A recent article in The Atlantic dove once again into the waters of A.I. and writing. I admit that I can't quite quit the topic, and not just because of striking writers in Hollywood or wondering whether it might put me out of a day job or hoping the students I work with don't give into the temptation to use it.
I think about it as a writer, not just of these blog posts or newsletters, but as one who used to write long features for newspapers and feels convinced he's got some good fiction, short and novel-length, in me somewhere.
That's what Xochitl Gonzalez's piece was getting at, as she's not just a staff writer at a magazine but a holder of an M.F.A. and a bona fide fiction writer.
The title of the article is a clever call-back to a "MFA vs.
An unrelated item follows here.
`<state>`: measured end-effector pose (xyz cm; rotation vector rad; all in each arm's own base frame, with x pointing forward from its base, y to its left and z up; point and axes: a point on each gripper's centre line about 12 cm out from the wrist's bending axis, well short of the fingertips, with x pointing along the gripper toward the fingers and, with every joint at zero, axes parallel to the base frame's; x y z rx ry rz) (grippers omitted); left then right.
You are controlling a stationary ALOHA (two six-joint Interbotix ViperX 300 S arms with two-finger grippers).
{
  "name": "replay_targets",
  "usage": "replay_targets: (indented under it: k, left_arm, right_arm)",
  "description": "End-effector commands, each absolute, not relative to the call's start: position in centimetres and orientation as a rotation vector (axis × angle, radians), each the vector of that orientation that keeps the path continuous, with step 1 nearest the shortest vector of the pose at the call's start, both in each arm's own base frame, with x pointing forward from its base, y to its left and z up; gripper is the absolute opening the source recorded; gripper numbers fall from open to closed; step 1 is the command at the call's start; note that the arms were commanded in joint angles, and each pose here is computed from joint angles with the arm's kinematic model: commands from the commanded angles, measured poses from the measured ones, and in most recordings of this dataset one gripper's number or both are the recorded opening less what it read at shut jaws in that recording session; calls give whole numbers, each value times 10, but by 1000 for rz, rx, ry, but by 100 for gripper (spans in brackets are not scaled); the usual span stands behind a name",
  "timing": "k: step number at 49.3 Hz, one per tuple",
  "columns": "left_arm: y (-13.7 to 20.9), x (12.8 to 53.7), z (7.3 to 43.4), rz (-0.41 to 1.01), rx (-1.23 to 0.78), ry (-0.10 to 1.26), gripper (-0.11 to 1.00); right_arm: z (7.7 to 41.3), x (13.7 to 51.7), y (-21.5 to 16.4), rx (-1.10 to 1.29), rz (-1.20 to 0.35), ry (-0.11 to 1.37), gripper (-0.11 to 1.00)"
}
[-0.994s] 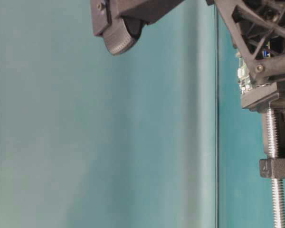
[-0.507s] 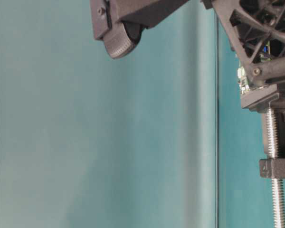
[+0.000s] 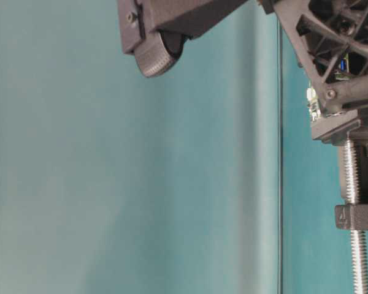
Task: Insert the USB into the fixed PCB.
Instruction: 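Push the USB plug forward into the PCB's USB port with the right gripper, then open the right gripper and withdraw it to the right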
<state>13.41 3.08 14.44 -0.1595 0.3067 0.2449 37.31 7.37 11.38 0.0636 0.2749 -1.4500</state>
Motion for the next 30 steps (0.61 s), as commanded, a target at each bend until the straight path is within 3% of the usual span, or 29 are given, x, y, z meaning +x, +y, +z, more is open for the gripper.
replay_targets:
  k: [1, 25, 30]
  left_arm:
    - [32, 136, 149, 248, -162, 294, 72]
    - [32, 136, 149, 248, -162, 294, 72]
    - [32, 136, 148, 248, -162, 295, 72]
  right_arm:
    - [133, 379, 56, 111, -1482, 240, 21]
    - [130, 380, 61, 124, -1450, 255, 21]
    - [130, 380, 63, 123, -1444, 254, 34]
NYC: The Two Cultures of American Fiction," reviewed here in The New Yorker. That book explored the two paths to publishing and somewhat pitted the two against each other. The New Yorker review quotes David Foster Wallace as he decries M.F.A. programs and the safe-but-sturdy stories they produce.
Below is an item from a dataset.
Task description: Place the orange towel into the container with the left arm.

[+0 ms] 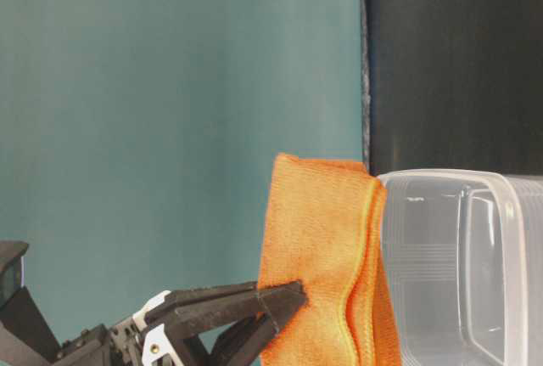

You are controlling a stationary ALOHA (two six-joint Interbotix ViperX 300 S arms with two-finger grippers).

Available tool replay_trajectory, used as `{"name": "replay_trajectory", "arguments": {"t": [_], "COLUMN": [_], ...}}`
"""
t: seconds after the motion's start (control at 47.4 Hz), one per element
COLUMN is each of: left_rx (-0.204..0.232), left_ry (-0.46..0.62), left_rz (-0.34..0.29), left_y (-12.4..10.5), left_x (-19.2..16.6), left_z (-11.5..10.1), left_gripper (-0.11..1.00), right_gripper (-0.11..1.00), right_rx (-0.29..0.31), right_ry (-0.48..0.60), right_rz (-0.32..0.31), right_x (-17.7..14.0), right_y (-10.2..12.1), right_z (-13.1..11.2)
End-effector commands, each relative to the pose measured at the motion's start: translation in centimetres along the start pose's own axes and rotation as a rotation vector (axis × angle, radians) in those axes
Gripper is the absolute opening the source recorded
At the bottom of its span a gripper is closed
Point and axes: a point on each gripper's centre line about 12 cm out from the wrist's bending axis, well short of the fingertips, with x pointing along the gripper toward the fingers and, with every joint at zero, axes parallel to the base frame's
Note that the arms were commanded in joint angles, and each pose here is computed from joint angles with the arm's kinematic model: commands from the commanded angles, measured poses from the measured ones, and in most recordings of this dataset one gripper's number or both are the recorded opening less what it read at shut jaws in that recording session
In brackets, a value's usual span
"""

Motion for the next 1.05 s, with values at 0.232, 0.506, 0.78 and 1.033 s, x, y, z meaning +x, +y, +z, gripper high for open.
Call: {"name": "replay_trajectory", "arguments": {"t": [0.232,0.506,0.78,1.033], "left_rx": [-0.004,-0.017,-0.03,-0.04], "left_ry": [0.008,0.024,-0.03,-0.325], "left_rz": [0.003,0.004,0.007,0.032], "left_y": [0.2,0.2,0.2,0.3], "left_x": [0.7,1.3,1.2,-4.8], "left_z": [-0.1,-0.8,-0.4,2.7], "left_gripper": [0.06,0.1,0.84,0.85], "right_gripper": [0.72,0.72,0.72,0.72], "right_rx": [0.032,0.053,0.054,0.053], "right_ry": [-0.008,-0.01,-0.014,-0.032], "right_rz": [0.0,-0.002,0.001,0.002], "right_x": [0.1,0.1,0.1,-0.1], "right_y": [0.0,0.0,0.0,0.0], "right_z": [0.2,0.2,0.3,0.7]}}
Gonzalez's piece, in its own way, goes after M.F.A.s as well.
She concedes that "writing well" doesn't necessarily translate into good writing. She seems to think (and I have ever reason to agree with her) that A.I. will learn to write well, or as she says, the "mechanics."
So we must reassess how we rate "good" writing going forward.
If we want to push the art of writing out of a computer’s reach, the questions posed in writing workshops should go past “How could this piece work better?” to “How could this piece be more honest? More emotionally effective? More resonant?”
I like the article, because it ends in a hopeful place for those of us skeptical of sharing space with the machines:
And yet despite all of this, I’m not sure I actually believe that writing as art can be taught at all. One can certainly improve and gain greater mastery over the form. But the magic stuff that makes the great literary artists what they are cannot be manufactured and replicated. At least, not in a classroom. Only, possibly, out there in the wild world, by living and observing.